[PROBLEM STATEMENT]: Leave out pictures; repeat exactly the lines from the "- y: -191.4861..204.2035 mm" line through the last of the data below.

[INFORMATION SHOWN]:
————————

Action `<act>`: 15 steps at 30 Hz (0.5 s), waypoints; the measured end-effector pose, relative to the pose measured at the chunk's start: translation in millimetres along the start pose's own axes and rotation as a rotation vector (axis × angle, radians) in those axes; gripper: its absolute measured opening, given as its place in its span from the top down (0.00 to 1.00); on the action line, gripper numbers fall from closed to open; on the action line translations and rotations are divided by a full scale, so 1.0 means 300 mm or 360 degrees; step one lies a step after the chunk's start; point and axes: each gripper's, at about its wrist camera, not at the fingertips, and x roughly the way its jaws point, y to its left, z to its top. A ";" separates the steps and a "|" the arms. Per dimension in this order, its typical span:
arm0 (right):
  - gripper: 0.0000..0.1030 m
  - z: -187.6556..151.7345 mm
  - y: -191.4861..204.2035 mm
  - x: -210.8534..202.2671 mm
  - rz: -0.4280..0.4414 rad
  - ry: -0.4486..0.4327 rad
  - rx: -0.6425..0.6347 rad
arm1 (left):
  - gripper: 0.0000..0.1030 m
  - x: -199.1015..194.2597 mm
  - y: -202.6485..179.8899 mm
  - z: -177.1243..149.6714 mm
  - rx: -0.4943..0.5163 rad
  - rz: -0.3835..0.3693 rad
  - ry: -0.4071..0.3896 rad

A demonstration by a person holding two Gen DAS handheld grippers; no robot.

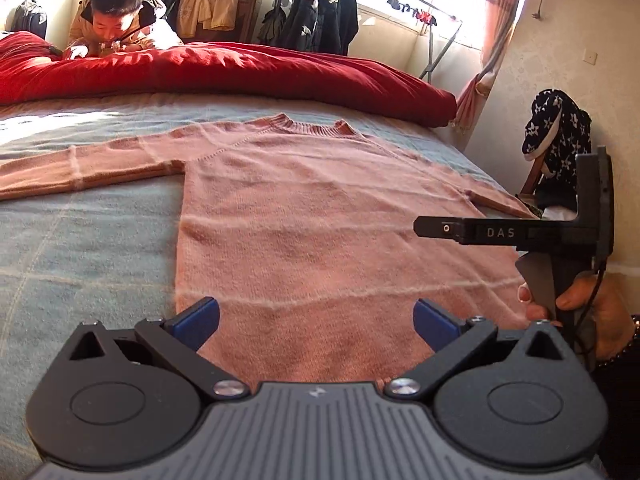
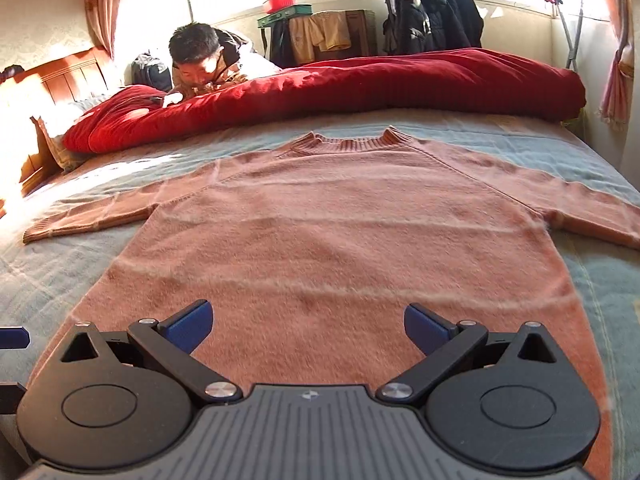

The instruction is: Fold clothes

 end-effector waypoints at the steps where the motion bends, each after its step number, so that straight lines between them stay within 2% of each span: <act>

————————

[TASK ANSWER]:
  - y: -191.4861..204.2035 mm
  - x: -210.8534..202.2671 mm
  - rz: -0.4280..0.4414 rad
  - ry: -0.4486..0.4327 rad
  - rx: -0.6425..0.6347 rad
arm1 (left):
  - gripper: 0.0000..0.1030 m
  - x: -199.1015..194.2597 mm
  - y: -202.6485..179.8899 mm
  - z: -177.1243..149.6714 mm
  - rx: -0.4943..0.5163 rad
  - rz: -0.3835..0.3693 rad
  - ry: -0.4071..0.3896 rad

A demonstration by a person holding two Gen DAS handheld grippers; no robot.


The instruction is: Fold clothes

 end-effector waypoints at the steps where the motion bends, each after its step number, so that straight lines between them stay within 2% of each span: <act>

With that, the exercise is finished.